Realizing this vision, though, is going to take a while. Today a typical desktop computer can store 50 billion bits of information. As a point of comparison, Tim Gardner, a graduate student at Boston University, recently made a genetic system that can store a single bit of information-either a 1 or a 0. On an innovation timeline, today's microbial programmers are roughly where the pioneers of computer science were in the 1920s, when they built the first digital computers.

Indeed, it's tempting to dismiss this research as an academic curiosity, something like building a computer out of Tinker Toys. But if the project is successful the results could be staggering. Instead of painstakingly isolating proteins, mapping genes and trying to decode the secrets of nature, bioengineers could simply program cells to do whatever was desired-say, injecting insulin as needed into a diabetic's bloodstream-much the way that a programmer can manipulate the functions of a PC. Biological machines could usher in a whole new world of chemical control.
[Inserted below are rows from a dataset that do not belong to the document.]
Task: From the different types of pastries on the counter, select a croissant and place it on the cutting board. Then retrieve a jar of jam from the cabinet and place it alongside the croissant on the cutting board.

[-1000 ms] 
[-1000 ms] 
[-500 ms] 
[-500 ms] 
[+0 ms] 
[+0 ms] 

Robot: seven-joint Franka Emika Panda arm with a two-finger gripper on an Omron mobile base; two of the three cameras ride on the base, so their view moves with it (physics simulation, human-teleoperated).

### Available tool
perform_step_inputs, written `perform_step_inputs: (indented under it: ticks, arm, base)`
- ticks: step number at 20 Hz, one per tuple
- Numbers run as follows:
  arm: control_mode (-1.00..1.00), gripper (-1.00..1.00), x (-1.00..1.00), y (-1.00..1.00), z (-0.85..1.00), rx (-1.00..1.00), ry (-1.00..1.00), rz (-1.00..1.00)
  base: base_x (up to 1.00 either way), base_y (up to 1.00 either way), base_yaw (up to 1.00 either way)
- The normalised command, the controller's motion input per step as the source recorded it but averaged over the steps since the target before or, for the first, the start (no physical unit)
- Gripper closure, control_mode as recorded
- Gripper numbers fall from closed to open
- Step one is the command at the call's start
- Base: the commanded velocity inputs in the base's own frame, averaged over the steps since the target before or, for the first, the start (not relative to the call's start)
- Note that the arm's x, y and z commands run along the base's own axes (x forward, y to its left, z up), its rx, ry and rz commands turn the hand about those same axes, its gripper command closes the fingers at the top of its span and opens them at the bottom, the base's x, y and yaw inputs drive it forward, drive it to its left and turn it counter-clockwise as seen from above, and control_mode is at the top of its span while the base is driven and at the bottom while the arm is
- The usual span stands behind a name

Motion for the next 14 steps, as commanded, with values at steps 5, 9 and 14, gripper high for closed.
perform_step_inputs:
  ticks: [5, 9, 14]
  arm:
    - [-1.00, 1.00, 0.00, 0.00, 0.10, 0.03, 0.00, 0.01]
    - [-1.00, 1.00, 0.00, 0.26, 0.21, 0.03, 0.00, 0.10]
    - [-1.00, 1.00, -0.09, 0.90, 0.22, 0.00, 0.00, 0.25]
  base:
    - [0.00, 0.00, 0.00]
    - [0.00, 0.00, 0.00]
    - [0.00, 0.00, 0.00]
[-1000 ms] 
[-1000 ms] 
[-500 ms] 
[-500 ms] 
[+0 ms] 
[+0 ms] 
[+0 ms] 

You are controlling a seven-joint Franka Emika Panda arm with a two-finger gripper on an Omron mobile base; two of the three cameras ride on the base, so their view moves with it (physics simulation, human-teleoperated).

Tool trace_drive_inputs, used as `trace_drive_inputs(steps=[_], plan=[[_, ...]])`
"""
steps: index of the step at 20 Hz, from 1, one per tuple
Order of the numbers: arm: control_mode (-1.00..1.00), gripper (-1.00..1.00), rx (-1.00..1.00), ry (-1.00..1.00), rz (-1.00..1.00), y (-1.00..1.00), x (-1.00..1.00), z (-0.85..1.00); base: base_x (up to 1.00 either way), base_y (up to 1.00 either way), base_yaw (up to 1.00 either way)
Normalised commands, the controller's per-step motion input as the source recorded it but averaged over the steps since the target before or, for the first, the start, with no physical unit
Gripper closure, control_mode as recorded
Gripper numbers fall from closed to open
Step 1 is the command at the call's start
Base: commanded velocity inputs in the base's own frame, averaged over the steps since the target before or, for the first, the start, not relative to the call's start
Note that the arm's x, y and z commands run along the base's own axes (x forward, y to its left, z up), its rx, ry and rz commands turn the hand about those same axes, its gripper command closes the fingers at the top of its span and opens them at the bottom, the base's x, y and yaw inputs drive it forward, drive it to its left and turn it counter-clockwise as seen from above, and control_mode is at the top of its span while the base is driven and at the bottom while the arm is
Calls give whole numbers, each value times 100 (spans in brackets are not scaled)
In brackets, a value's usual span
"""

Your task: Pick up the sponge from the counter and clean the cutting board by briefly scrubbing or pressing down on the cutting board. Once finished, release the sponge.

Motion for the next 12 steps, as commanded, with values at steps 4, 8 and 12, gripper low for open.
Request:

In the long run, Knight and others say, biocomputing could create active Band-Aids capable of analyzing an injury and healing the damage. The technology could be used to program bacterial spores that would remain dormant in the soil until a chemical spill occurred, at which point the bacteria would wake up, multiply, eat the chemicals and return to dormancy.

In the near term-perhaps within five years-"a soldier might be carrying a biochip device that could detect when some toxin or agent is released," says Boston University professor of biomedical engineering James Collins, another key player in the biocomputing field.